A vaccine program started after an epidemic in the 1990s is on the verge of wiping out a deadly strain of bacterial meningitis.
Perhaps the greatest success of Western medicine comes in those rare announcements that a disease can be eradicated through vaccination.
And according to an international collaboration, we’re getting close to being able to make an announcement about a type of bacterial meningitis, meningitis group A.
Bacterial meningitis, an infection of the lining of the brain, is deadlier than the viral form. Even with proper treatment, 1 in 10 patients dies, and a fifth of all survivors are left with some form of brain damage.
In sub-Saharan Africa, bacterial meningitis regularly occurs in epidemic waves during the winter dry season, with meningitis A as the dominant strain. In 1996-97, the largest wave ever recorded swept across Africa, leading to more than 25,000 deaths.
That tragedy gave birth to an unusual partnership that has developed a vaccine that appears to be effective, inexpensive, and rugged enough to survive conditions on the ground in rural areas.

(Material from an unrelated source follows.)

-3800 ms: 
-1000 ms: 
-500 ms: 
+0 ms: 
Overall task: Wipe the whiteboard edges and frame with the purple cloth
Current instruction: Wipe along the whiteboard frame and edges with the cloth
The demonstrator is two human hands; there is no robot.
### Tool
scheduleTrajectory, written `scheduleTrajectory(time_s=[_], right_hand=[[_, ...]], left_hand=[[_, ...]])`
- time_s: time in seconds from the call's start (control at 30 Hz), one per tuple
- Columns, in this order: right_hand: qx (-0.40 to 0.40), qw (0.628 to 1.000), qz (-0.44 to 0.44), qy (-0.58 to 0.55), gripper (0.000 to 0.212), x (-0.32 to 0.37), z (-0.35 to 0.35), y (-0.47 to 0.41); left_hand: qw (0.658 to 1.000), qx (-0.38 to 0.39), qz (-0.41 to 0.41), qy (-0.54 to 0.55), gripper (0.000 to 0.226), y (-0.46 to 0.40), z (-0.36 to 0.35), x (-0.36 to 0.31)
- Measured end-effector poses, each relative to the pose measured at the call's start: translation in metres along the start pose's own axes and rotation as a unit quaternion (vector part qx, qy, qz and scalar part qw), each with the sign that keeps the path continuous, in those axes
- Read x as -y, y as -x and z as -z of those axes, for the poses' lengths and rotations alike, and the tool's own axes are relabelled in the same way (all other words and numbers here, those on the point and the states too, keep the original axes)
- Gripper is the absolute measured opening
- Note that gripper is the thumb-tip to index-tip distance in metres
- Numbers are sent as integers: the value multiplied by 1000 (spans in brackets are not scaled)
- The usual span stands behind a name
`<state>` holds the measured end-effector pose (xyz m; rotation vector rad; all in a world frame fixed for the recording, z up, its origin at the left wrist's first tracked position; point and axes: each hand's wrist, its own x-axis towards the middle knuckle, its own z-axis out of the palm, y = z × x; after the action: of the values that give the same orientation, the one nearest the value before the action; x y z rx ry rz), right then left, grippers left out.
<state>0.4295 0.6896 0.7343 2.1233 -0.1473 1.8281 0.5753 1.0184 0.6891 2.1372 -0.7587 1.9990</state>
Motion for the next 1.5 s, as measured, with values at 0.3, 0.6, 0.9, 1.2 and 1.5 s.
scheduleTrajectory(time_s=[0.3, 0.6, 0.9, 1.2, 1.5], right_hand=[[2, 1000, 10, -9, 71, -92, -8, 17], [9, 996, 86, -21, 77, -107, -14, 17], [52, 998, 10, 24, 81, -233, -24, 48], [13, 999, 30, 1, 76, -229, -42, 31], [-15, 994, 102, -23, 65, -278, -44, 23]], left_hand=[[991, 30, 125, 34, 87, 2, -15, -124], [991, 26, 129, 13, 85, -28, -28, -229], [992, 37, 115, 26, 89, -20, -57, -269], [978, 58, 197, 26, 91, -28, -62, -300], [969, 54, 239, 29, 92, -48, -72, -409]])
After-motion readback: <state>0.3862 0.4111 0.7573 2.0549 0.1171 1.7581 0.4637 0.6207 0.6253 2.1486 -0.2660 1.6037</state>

The unique vaccine, dubbed MenAfriVac, is working so well that the global health community may soon be able to announce the end of meningitis A in Africa.
According to the most recent numbers from the World Health Organization (WHO), a total of 8,184 diagnosed cases and 690 deaths have been reported in historically at-risk countries this year.
The new vaccine was developed through a product development partnership between the WHO and PATH, a Seattle-based nonprofit. The work was funded by another major player in global health based in Seattle: the Bill & Melinda Gates Foundation.
Together, the players call themselves the Meningitis Vaccination Project, or MVP.
Clinical trials of the vaccine began in 2005 in a handful of African countries and in India. Public health use began in 2010. By 2014, roughly 220 million people had received the vaccine.
“As the vaccine moved through clinical trials, more and more data became available about the vaccine’s positive performance that gave reason for optimism about the vaccine’s potential impact,” Mark Alderson, Ph.D., director of the pneumococcal and polyvalent meningococcal vaccine projects at PATH, told Healthline.
The vaccine will keep for as long as four days without being refrigerated. And it will cost just 50 cents per dose, a price low enough to promote widespread use throughout the affected region.
When MVP first began talking to African leaders in 2001, a Nigerian official said, “Please don’t give us a vaccine that we can’t afford. That’s worse than no vaccine.”
Cost and refrigeration have historically left Africa without enough vaccines to block the diseases that are endemic there. MenAfriVac is actually the first vaccine ever developed for Africa and launched there first.
It took unlikely teamwork, perseverance, and luck to make it happen.
PATH was able to keep the price low partly because the Food and Drug Administration (FDA) supplied a key part of the manufacturing technology. (The vaccine is a conjugate vaccine, with an antigen attached to a carrier protein.) Publically developed technology isn’t locked behind patents that protect pharmaceutical profits.
Once the raw materials suppliers were in place, the team needed access to the conjugation technology — intellectual property that is valuable and highly protected.
“This was not easy to resolve early on,” said MVP director, Dr. Marc LaForce.
But MVP acquired the FDA technology and with help from the National Institutes of Health (NIH) quickly got it to the Indian manufacturer that would make MenAfriVac.
No U.S. or European pharmaceutical laboratory could produce the vaccine at a price low enough for use in African public health efforts.
The manufacturer in India also devised a way to create a vaccine that wouldn’t have to be refrigerated. The biologic material is freeze-dried and reconstituted with liquid just before use.
“MenAfriVac was designed specifically for use in countries in Africa where the cold chain is a constraining factor for many immunization campaigns due to limited storage capacity and/or limited ice pack freezing capacity,” Alderson said.
Could such a process work for other outbreaks, like Ebola, that continue to plague African countries?
PATH is first eyeing other types of meningitis, which are better-understood pathogens than the Ebola virus.
“Epidemics caused by nongroup A meningitis are a sobering reminder that the toolkit for preventing meningitis in Africa is not yet complete,” Alderson said.
A vaccine that would target not just group A meningitis, which causes five out of six infections in Africa, but also groups C, W, X, and Y, will begin clinical trials later this year.